強靭な心臓の持ち主のように思われるかもしれませんが…、違うんですよ。今に集中して、やれることがあるなら全部やる。余計なことを考えません

 流通ジャーナリストの故・金子哲雄さんが死の1カ月前に書いた、『僕の死に方 エンディングダイアリー 500日』(小学館)という本があります。病気を宣告されて死期を知るも公表せずに普段通り仕事をした金子さんは、自身の葬儀をセルフプロデュースし、お墓を決めるなど、死の準備を整えていきます。

 自らの死をも流通評論家として情報発信する最期は素晴らしいし、強い人だったのだろう。数年前に読んだときは思っていました。でも今は、強い人とだけで済ませるのは、違うのではないかと考えるんです。

 1カ月後に迫った死を、漫然とベッドの上で過ごしたらあれこれ考えて、きっと途方もなく怖い。お墓や棺おけを選び、葬儀の内容や会葬礼状まで考える作業をしていたら、あれこれ考えなくて済んだのではないか。金子さんは考えない状況にあえて身を置いたのではないのか。そんなふうに想像するんです。

「動き続ける」「繰り返す」で不安を入り込ませない

 金子さんが死の恐怖とそうやって対峙したのだとしたら、僕の日常は少し似ています。何もやることがない時間を、基本的につくりません。

 独身のときの話ですが、芸人の先輩に驚かれたことがあります。

 先輩と3人で食事に行くことになりました。1人の先輩は遅れてくるから、もう1人の先輩の家で合流するべく、家で待っておこうと呼ばれました。遅れる先輩は何時に来るのかと聞いたら、「30分後か1時間後かそのぐらい。詳しくは分からん。

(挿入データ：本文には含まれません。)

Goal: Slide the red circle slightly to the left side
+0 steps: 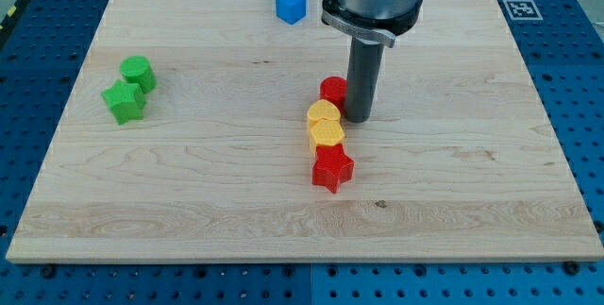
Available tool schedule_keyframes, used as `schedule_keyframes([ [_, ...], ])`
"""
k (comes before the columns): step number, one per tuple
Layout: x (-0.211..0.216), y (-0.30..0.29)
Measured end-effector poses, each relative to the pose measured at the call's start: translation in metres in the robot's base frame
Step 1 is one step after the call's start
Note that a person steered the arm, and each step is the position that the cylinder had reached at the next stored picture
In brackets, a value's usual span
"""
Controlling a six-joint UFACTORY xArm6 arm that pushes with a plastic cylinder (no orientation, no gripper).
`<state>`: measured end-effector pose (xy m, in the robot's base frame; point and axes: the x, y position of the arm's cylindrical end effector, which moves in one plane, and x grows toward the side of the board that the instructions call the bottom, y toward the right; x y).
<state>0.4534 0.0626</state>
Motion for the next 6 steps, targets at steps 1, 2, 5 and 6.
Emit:
schedule_keyframes([
  [1,-0.007,0.011],
  [2,-0.019,0.023],
  [5,-0.023,0.023],
  [6,-0.023,0.023],
])
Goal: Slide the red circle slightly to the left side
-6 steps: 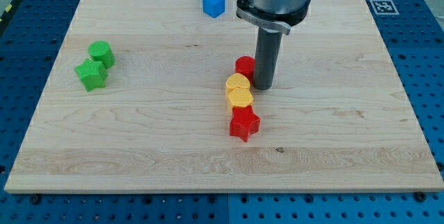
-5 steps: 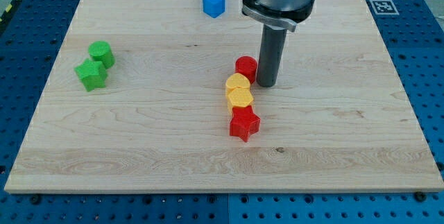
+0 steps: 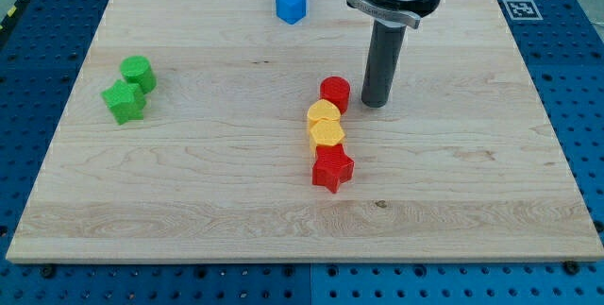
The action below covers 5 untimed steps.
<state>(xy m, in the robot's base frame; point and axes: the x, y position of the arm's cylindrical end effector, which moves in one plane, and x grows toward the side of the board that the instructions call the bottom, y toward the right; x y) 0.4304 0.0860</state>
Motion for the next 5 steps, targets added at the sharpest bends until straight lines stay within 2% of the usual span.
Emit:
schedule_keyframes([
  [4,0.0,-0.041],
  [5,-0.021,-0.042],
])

テレビでも見て待っておこう」とのことでした。

 僕は内心で(もう少し時間のめどが立ってから呼んでほしかったな)と思いつつ、見たい番組もなかったので、「じゃ、ちょっと作業しますね」とパソコンを開いてカタカタ…と手を動かしました。

 そんな僕を見た先輩は、「1時間足らずの時間も、生産的に使ってないと気が済まんのか…」と目を丸くしていました。先輩と僕とは、時間感覚が大きく違ったという単純な話ではありますが、指摘されて初めて、確かに自分は何となく過ごすことはしないと気づきました。

 1つ1つの仕事に対しても、このスタンス。やれることは全部やる。「まだやれることはないか?」と常に自問して、不安や雑念の入る隙間を作りません。集中力を高め、心を落ち着かせることにもつながっています。